In the 2018 election cycle Michigan voters were asked to approve an independent state commission to remap Michigan’s electoral districts. The proposition passed and the Michigan Independent Citizens Redistricting Commission (MICRC) is currently assembling proposed electoral district maps. A Republican effort to “file a federal lawsuit that challenged the commission’s eligibility requirements,” was dismissed by a federal district judge in July 2020, and an appellate court upheld the decision in May of this year.” (2)
Frustrated by failure at the litigation route, Republicans started targeting vote result certification. As explained by Marc Elias, founder of Democracy Docket (https://www.democracydocket.com/), there are three stages in the voting process: casting the ballot, counting the ballots, and certifying the result. Republicans in Michigan and other states are targeting the certifying stage.
‘What should be a signature on a document, a stamp of approval is now being held up, challenged and scrutinized.’ (3)
Elias pointed to a decertification “culture” in place in Michigan: during the 2020 election there were attempts to challenge Wayne County Election Board certification and the State Canvassing Board certification. Antrim County’s certification of the 2020 Election results was still being litigated in May, 2021. (4)
The source of DeVos’s wealth is an inheritance from the family business, a closely-held business-to-business sales corporation, Amway, based in Grand Rapids. A friend and fellow Michigander described Amway as “a Christian-laced pyramid scheme.”
Betsy and husband Dick DeVos with their considerable financial resources are trying to turn Michigan’s electoral systems into a Republican-laced pyramid scheme. (5)
A “pyramid scheme,” aka Ponzi scheme after the con artist, George Ponzi (6), is based on the premise of convincing one of the value of what one already has or conversely, what one will never get. Why is one taken in by this scheme? Quite simply because the promise of an outcome is more enticing than the risk that the desired outcome will not happen.
In the case of the Republicans’ election pyramid scheme, it’s based on the false premise that one will never get a fair election as long as Democrats are participating.
This is because the only fair elections are ones Republicans win.
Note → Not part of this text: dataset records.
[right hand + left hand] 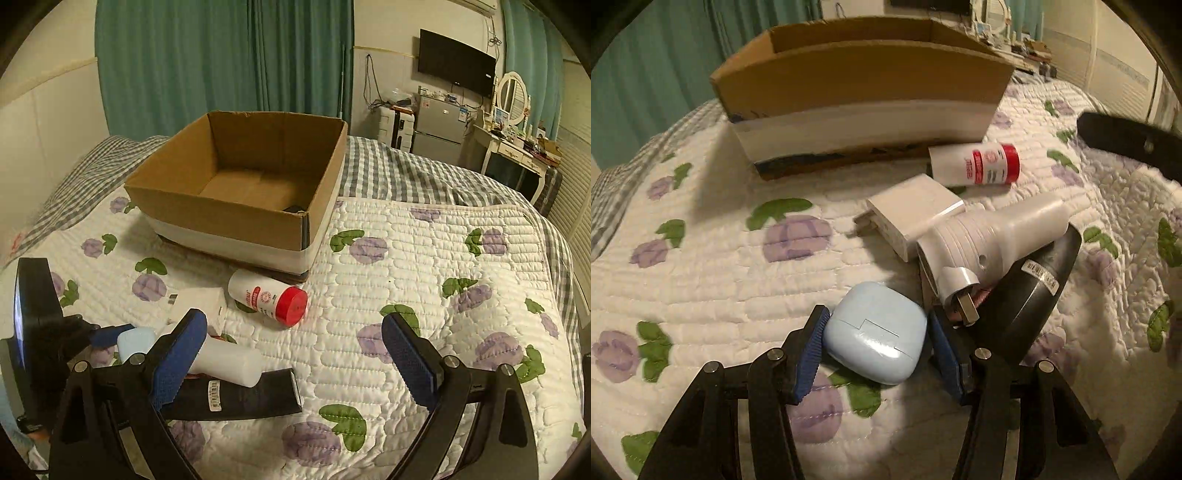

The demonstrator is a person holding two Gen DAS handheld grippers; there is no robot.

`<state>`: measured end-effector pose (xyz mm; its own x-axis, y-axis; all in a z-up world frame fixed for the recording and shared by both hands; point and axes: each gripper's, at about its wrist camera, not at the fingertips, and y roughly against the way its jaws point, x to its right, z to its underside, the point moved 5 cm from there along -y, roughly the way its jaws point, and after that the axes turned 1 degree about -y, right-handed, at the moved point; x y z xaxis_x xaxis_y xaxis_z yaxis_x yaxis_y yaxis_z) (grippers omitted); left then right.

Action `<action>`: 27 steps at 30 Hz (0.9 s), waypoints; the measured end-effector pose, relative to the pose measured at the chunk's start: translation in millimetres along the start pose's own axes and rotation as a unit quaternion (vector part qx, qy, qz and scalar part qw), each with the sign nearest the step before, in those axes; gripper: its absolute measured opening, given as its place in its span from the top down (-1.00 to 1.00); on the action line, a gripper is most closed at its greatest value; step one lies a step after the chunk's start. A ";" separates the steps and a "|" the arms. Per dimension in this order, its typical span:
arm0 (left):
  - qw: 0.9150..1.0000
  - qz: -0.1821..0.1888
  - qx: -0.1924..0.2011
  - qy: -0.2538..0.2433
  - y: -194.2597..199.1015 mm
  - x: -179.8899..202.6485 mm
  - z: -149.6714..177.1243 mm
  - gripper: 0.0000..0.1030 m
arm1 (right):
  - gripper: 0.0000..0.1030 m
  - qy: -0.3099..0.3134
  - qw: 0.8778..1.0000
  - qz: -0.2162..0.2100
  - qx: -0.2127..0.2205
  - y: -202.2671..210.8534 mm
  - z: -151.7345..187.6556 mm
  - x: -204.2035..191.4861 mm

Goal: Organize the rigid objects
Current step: 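Grasp the blue earbud case with the left tool while the right tool grasps the white hair dryer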

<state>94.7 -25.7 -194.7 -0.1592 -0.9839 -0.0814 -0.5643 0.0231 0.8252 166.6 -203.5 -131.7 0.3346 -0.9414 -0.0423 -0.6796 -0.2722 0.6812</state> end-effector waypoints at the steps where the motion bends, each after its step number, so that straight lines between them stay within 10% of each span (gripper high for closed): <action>1: 1.000 -0.003 0.010 0.008 6.3 -4.3 -2.5 -0.09 | -0.87 0.003 1.000 -0.003 0.001 0.1 0.1 -1.3; 13: 0.993 -0.039 0.045 0.101 38.8 -58.7 -8.0 -0.09 | -0.86 0.153 0.985 -0.047 -0.065 -27.8 23.3 -58.2; 22: 0.992 -0.020 0.052 0.111 42.9 -60.5 -8.2 -0.09 | -0.49 0.237 0.961 -0.058 -0.129 -74.4 45.5 -96.6; 27: 0.991 -0.018 0.054 0.123 45.1 -64.3 -8.2 -0.09 | 0.16 0.244 0.957 -0.079 -0.134 -76.2 53.5 -112.9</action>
<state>86.1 37.2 -147.7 0.0569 -0.9976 0.0406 -0.6521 -0.0063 0.7581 145.7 -87.1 -217.9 0.7287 -0.6699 0.1423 -0.4259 -0.2806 0.8602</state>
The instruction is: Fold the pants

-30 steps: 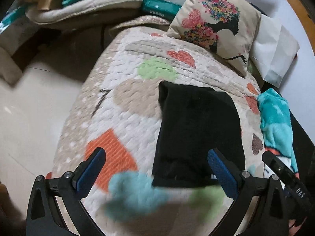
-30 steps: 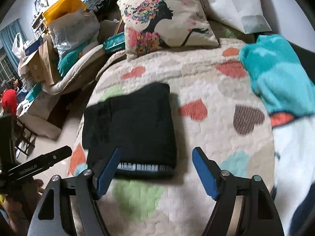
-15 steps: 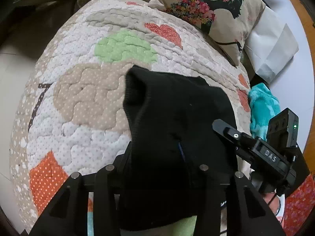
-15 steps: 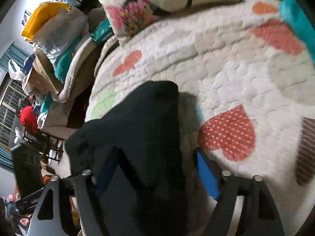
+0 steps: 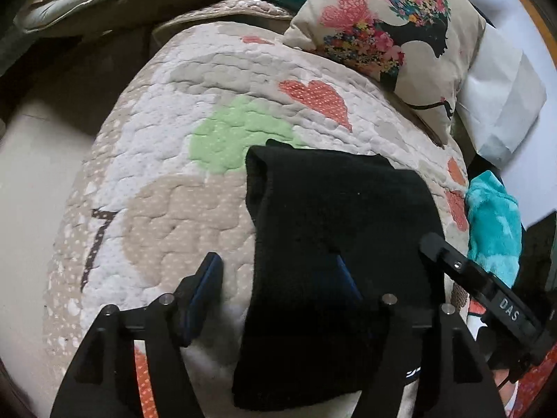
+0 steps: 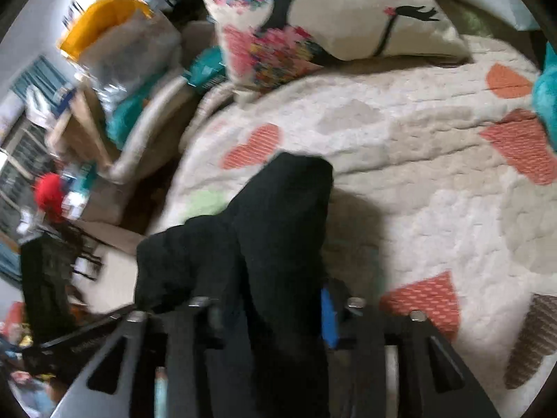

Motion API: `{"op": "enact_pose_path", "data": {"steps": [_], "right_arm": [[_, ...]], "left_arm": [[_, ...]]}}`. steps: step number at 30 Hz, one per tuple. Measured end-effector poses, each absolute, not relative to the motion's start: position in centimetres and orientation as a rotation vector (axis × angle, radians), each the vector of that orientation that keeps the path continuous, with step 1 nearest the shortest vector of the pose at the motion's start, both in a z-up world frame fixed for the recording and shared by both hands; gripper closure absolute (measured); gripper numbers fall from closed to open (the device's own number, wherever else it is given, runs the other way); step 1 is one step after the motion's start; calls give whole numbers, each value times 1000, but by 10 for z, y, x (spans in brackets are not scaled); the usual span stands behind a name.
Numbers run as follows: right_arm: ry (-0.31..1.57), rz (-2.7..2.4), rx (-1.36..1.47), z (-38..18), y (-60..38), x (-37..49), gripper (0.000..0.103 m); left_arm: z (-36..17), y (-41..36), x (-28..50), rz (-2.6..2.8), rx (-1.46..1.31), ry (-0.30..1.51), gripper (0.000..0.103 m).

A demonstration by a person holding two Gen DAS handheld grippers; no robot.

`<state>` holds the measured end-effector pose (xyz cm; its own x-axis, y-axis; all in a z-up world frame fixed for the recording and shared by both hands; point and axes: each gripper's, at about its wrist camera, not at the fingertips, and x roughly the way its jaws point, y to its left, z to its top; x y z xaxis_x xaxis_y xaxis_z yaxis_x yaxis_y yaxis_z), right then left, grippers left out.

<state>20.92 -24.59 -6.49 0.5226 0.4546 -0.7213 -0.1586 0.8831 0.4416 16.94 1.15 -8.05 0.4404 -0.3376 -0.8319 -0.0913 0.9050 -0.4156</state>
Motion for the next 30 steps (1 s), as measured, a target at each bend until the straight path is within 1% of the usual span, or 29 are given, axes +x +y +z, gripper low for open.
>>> {"op": "enact_pose_path", "data": {"steps": [5,7,9,10,11,12,15,17,18,19,20,26,30], "right_arm": [[911,297,312,-45,-260,177,37],[898,275,260,-31,-258,158,35],[889,276,232,-19,-255,134,31],[888,283,224,-15,-253,121,30],[885,291,216,-13,-249,104,29],[881,298,207,-11,-246,88,28],[863,306,156,-14,-233,46,26],[853,302,116,-22,-224,21,25],[849,301,93,-26,-218,11,25],[846,296,74,-29,-213,7,25],[844,286,43,-32,-208,2,25],[793,254,-35,-31,-196,-10,25],[779,239,-46,-31,-196,-11,22]], "left_arm": [[-46,8,136,-93,-260,1011,36],[-31,6,110,-39,-171,950,36],[-20,7,82,-18,-157,897,36],[-17,9,73,-18,-169,882,35],[-12,11,59,-22,-188,862,33],[-9,13,45,-16,-202,844,30],[1,18,7,34,-229,784,27],[5,22,-17,86,-251,741,19],[7,24,-28,103,-261,719,12],[9,24,-34,109,-261,704,9],[9,25,-39,109,-254,692,9],[-4,20,-33,99,-170,728,9],[-15,8,-29,25,-151,779,9]]}}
Whether Democrats win or not is not the point; it’s that Democrats are running. Which is why Republicans are convinced that only if their party controls the outcome then will voters be assured a fair election.
The “Big Lie” is merely a means to an end: control the outcome before the election takes place.
What’s fascinating and at the same time terrifying to watch is how the pyramid scheme tiers are ‘degrees of loyalty’ to those at the top which are continuously tested by performing increasingly outrageous acts. Those on the lower tiers can ascend only by affirming greater loyalty to those occupying the top tiers.
And the DeVos family is comfortable investing in the “Big Lie.”
It’s the family business.
October 29
Footnotes
1-Betsy DeVos Just Bought Herself a Trump Cabinet Position — Rolling Stone
2-Aketa Lacy, The Intercept, October 14, 2021
3-Michigan judge dismisses Antrim County election fraud lawsuit (freep.com)
4-Marc Elias, 10/26 Nicole Wallace interview, MSNBC
5-See Chapter 6, “Its Lonely at the Top,” The Truth About Lies, (Aja Raden, 2021) for a recent sociological analysis of how pyramid structures have penetrated America’s cultural fabric.
6-George Ponzi popularized the Pyramid Scheme in 1920. William Franklin Miller is the first known perpetrator of the Pyramid Scheme in 1889. Raden, Aja op cit.